Integrated multi-stream valorization of kitchen food waste through enzymatic hydrolysis and selective fermentation

Abstract

Food waste (FW) management has emerged as a global priority due to its environmental burden and loss of valuable resources. Kitchen FW, rich in carbohydrates, proteins, and fats, has a great potential for the bioconversion of value-added products. Conventional valorization strategies have largely focused on single-product pathways.
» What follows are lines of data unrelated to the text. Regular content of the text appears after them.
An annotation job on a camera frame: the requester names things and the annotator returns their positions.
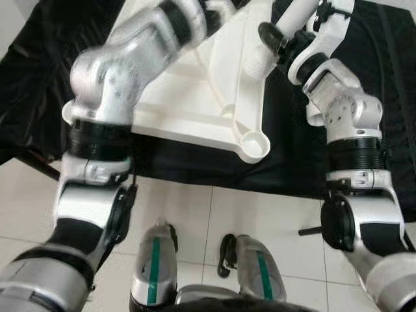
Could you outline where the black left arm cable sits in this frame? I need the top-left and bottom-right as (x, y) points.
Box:
(91, 127), (140, 261)

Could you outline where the black robot foot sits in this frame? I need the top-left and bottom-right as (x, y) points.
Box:
(168, 224), (179, 254)
(218, 234), (238, 278)

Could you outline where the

This study explored a component-specific conversion strategy to recover fats, hydrolyze starch, ferment glucose to ethanol and 3-hydroxypropionic acid (3-HP), and obtain proteins from kitchen FW. Results showed that 62.64% of fats were first separated from kitchen FW, and they were rich in oleic acid (C18 : 1, 34.14%), linoleic acid (C18 : 2, 24.64%), palmitic acid (C16 : 0, 20.14%), and stearic acid (18 : 0, 6.81%). The hydrolysis time, enzyme dosage, and temperature were optimized using a one-step enzymatic hydrolysis (OSEH) of starch, employing response surface methodology. This optimization resulted in a starch hydrolysis efficiency of 82% and a glucose concentration of 60 g L⁻¹. Using the resulting glucose hydrolysate, 21 g L⁻¹ of ethanol (0.35 g g⁻¹ glucose) and 12 g L⁻¹ of 3-HP (0.20 g g⁻¹ glucose) were produced with Saccharomyces cerevisiae and Issatchenkia orientalis, respectively. The protein-rich (>68%) residue after OSEH contained about 50% of glutamic acid, aspartic acid, leucine, valine, and alanine. This work provides new insights into multi-product biorefineries for precision FW valorization, enabling waste reduction and advancing a circular bioeconomy.